Problem to work on
Retyping all the entries exactly is the whole task.

Data to process
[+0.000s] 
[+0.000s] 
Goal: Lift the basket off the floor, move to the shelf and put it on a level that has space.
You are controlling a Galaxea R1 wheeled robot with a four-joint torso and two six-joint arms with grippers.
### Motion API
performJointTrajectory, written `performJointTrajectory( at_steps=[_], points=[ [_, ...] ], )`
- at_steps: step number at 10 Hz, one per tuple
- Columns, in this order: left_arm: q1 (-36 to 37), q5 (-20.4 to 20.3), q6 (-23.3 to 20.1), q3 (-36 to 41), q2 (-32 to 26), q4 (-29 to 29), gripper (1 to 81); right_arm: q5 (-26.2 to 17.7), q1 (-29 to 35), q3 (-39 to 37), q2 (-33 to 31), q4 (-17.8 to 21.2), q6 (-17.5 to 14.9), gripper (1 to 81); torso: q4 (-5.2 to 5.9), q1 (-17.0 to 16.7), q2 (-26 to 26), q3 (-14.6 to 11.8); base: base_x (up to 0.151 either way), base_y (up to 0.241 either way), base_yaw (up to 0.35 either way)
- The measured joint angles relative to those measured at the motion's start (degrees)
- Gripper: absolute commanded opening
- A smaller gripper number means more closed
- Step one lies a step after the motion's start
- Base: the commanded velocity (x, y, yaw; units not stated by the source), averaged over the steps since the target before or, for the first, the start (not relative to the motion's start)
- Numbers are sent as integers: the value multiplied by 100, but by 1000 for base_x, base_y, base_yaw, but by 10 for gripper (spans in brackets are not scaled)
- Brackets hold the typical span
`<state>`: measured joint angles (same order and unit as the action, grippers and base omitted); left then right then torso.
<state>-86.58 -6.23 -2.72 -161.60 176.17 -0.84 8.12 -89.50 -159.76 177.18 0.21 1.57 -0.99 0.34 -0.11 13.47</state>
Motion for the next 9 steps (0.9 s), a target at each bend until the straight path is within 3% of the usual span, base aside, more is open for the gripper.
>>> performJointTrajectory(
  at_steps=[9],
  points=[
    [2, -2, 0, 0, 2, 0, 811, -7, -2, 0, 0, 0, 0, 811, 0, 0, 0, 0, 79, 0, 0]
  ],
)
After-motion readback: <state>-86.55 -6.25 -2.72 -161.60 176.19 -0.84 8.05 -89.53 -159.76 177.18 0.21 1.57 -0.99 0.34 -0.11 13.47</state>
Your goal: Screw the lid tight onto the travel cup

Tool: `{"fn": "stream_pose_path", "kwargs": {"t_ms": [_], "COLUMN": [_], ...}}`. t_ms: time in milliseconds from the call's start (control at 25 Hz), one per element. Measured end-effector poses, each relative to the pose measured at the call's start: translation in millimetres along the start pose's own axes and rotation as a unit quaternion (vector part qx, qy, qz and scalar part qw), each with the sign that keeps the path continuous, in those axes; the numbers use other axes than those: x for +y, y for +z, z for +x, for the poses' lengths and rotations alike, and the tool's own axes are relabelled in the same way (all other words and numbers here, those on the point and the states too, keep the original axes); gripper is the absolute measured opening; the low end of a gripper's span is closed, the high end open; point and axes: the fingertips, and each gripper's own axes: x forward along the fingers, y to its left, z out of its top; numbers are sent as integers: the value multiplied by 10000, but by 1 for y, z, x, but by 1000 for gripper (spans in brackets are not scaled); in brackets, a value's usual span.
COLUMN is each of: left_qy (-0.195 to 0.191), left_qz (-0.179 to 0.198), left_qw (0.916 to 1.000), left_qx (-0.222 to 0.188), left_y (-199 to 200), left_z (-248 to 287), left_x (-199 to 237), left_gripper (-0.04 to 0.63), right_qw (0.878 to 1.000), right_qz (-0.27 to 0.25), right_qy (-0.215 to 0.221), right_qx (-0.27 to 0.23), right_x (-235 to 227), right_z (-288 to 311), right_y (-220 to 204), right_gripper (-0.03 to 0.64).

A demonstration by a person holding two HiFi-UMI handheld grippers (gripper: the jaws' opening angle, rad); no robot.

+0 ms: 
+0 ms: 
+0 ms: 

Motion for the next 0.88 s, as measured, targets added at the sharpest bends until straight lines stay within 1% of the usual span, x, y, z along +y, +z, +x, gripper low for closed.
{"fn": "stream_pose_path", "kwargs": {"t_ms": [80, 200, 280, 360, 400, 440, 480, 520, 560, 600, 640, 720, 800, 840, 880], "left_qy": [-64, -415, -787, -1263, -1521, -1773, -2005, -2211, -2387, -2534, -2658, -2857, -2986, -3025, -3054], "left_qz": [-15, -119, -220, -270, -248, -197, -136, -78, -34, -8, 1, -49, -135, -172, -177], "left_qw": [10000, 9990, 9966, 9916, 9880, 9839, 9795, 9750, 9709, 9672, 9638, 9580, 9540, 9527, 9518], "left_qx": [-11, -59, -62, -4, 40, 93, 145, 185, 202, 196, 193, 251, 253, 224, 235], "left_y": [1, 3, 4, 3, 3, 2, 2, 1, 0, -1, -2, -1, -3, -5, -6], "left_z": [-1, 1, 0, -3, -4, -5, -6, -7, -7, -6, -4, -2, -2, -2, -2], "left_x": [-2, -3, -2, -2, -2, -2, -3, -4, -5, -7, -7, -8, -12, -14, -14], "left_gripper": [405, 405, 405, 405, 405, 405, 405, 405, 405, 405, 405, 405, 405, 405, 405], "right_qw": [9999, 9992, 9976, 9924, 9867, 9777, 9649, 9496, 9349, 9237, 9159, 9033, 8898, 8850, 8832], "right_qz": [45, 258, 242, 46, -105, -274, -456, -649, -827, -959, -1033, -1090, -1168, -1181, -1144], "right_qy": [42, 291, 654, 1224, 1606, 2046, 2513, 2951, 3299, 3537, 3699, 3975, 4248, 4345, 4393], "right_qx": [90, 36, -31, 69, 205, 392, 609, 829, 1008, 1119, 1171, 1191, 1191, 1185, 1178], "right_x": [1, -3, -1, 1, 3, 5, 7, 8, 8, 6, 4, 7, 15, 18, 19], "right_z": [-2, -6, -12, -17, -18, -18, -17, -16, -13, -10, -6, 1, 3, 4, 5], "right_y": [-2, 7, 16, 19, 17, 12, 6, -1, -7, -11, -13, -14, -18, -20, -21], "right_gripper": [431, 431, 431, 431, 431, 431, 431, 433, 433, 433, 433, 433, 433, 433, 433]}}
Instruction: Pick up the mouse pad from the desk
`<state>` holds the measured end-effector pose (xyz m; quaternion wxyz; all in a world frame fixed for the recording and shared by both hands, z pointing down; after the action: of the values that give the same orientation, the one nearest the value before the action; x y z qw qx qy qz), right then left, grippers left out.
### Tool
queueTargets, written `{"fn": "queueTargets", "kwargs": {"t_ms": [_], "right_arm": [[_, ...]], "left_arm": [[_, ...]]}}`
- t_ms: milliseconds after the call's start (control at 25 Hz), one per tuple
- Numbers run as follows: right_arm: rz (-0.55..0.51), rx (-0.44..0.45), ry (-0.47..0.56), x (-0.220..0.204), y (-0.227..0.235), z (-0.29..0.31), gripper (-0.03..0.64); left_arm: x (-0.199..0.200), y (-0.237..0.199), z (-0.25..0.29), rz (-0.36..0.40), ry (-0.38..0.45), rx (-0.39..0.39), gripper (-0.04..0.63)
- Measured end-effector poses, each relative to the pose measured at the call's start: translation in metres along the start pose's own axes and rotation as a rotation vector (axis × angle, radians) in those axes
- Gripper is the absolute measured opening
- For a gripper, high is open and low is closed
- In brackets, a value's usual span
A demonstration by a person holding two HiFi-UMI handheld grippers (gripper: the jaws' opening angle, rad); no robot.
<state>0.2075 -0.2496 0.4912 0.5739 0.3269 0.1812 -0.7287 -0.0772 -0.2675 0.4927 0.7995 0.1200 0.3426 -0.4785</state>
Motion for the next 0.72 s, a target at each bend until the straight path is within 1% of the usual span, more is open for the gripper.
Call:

Answer section
[+0.000s] 
[+0.000s] 
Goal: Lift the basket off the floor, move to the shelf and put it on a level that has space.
You are controlling a Galaxea R1 wheeled robot with a four-joint torso and two six-joint arms with grippers.
### Motion API
performJointTrajectory, written `performJointTrajectory( at_steps=[_], points=[ [_, ...] ], )`
- at_steps: step number at 10 Hz, one per tuple
- Columns, in this order: left_arm: q1 (-36 to 37), q5 (-20.4 to 20.3), q6 (-23.3 to 20.1), q3 (-36 to 41), q2 (-32 to 26), q4 (-29 to 29), gripper (1 to 81); right_arm: q5 (-26.2 to 17.7), q1 (-29 to 35), q3 (-39 to 37), q2 (-33 to 31), q4 (-17.8 to 21.2), q6 (-17.5 to 14.9), gripper (1 to 81); torso: q4 (-5.2 to 5.9), q1 (-17.0 to 16.7), q2 (-26 to 26), q3 (-14.6 to 11.8); base: base_x (up to 0.151 either way), base_y (up to 0.241 either way), base_yaw (up to 0.35 either way)
- The measured joint angles relative to those measured at the motion's start (degrees)
- Gripper: absolute commanded opening
- A smaller gripper number means more closed
- Step one lies a step after the motion's start
- Base: the commanded velocity (x, y, yaw; units not stated by the source), averaged over the steps since the target before or, for the first, the start (not relative to the motion's start)
- Numbers are sent as integers: the value multiplied by 100, but by 1000 for base_x, base_y, base_yaw, but by 10 for gripper (spans in brackets are not scaled)
- Brackets hold the typical span
`<state>`: measured joint angles (same order and unit as the action, grippers and base omitted); left then right then torso.
<state>-86.58 -6.23 -2.72 -161.60 176.17 -0.84 8.12 -89.50 -159.76 177.18 0.21 1.57 -0.99 0.34 -0.11 13.47</state>
Motion for the next 9 steps (0.9 s), a target at each bend until the straight path is within 3% of the usual span, base aside, more is open for the gripper.
>>> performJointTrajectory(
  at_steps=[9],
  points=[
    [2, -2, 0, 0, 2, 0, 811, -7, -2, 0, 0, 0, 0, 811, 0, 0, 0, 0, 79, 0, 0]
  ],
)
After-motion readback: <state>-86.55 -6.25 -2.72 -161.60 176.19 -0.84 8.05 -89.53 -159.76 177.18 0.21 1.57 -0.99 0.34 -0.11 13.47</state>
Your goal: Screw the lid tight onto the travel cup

Tool: `{"fn": "stream_pose_path", "kwargs": {"t_ms": [_], "COLUMN": [_], ...}}`. t_ms: time in milliseconds from the call's start (control at 25 Hz), one per element. Measured end-effector poses, each relative to the pose measured at the call's start: translation in millimetres along the start pose's own axes and rotation as a unit quaternion (vector part qx, qy, qz and scalar part qw), each with the sign that keeps the path continuous, in those axes; the numbers use other axes than those: x for +y, y for +z, z for +x, for the poses' lengths and rotations alike, and the tool's own axes are relabelled in the same way (all other words and numbers here, those on the point and the states too, keep the original axes); gripper is the absolute measured opening; the low end of a gripper's span is closed, the high end open; point and axes: the fingertips, and each gripper's own axes: x forward along the fingers, y to its left, z out of its top; numbers are sent as integers: the value multiplied by 10000, but by 1 for y, z, x, but by 1000 for gripper (spans in brackets are not scaled); in brackets, a value's usual span.
COLUMN is each of: left_qy (-0.195 to 0.191), left_qz (-0.179 to 0.198), left_qw (0.916 to 1.000), left_qx (-0.222 to 0.188), left_y (-199 to 200), left_z (-248 to 287), left_x (-199 to 237), left_gripper (-0.04 to 0.63), right_qw (0.878 to 1.000), right_qz (-0.27 to 0.25), right_qy (-0.215 to 0.221), right_qx (-0.27 to 0.23), right_x (-235 to 227), right_z (-288 to 311), right_y (-220 to 204), right_gripper (-0.03 to 0.64).

A demonstration by a person holding two HiFi-UMI handheld grippers (gripper: the jaws' opening angle, rad); no robot.

+0 ms: 
+0 ms: 
+0 ms: 

Motion for the next 0.88 s, as measured, targets added at the sharpest bends until straight lines stay within 1% of the usual span, x, y, z along +y, +z, +x, gripper low for closed.
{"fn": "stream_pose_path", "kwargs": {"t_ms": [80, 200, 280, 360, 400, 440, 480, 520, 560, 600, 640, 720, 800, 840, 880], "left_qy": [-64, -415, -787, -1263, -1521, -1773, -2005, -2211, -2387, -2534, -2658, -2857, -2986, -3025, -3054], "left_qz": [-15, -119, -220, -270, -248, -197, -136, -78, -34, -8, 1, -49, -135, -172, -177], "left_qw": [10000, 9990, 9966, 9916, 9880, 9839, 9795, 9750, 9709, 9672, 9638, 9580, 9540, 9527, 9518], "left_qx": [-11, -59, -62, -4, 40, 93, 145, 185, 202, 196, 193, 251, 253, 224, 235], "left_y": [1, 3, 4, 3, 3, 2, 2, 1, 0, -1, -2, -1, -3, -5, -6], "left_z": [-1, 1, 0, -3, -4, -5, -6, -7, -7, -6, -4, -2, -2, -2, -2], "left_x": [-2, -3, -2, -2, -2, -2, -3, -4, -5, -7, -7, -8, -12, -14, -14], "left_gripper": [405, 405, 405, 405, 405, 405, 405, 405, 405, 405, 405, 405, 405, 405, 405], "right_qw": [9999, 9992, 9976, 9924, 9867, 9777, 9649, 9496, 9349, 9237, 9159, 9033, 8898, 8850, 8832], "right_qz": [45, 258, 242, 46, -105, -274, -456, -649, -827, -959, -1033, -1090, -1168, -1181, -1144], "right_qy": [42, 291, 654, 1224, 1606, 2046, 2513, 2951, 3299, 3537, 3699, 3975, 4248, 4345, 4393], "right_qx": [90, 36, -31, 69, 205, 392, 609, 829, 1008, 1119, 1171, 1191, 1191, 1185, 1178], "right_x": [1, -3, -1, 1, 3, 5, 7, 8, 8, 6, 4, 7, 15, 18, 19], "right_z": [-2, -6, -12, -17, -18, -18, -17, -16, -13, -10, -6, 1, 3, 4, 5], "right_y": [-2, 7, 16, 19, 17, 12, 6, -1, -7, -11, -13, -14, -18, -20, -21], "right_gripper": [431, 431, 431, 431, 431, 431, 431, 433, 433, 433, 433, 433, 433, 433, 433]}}
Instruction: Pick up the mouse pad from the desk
`<state>` holds the measured end-effector pose (xyz m; quaternion wxyz; all in a world frame fixed for the recording and shared by both hands, z pointing down; after the action: of the values that give the same orientation, the one nearest the value before the action; x y z qw qx qy qz), right then left, grippers left out.
### Tool
queueTargets, written `{"fn": "queueTargets", "kwargs": {"t_ms": [_], "right_arm": [[_, ...]], "left_arm": [[_, ...]]}}`
- t_ms: milliseconds after the call's start (control at 25 Hz), one per tuple
- Numbers run as follows: right_arm: rz (-0.55..0.51), rx (-0.44..0.45), ry (-0.47..0.56), x (-0.220..0.204), y (-0.227..0.235), z (-0.29..0.31), gripper (-0.03..0.64); left_arm: x (-0.199..0.200), y (-0.237..0.199), z (-0.25..0.29), rz (-0.36..0.40), ry (-0.38..0.45), rx (-0.39..0.39), gripper (-0.04..0.63)
- Measured end-effector poses, each relative to the pose measured at the call's start: translation in metres along the start pose's own axes and rotation as a rotation vector (axis × angle, radians) in those axes
- Gripper is the absolute measured opening
- For a gripper, high is open and low is closed
- In brackets, a value's usual span
A demonstration by a person holding two HiFi-UMI handheld grippers (gripper: the jaws' opening angle, rad); no robot.
<state>0.2075 -0.2496 0.4912 0.5739 0.3269 0.1812 -0.7287 -0.0772 -0.2675 0.4927 0.7995 0.1200 0.3426 -0.4785</state>
Motion for the next 0.72 s, a target at each bend until the straight path is within 1% of the usual span, more is open for the gripper.
Call:

The answer has been supplied in full.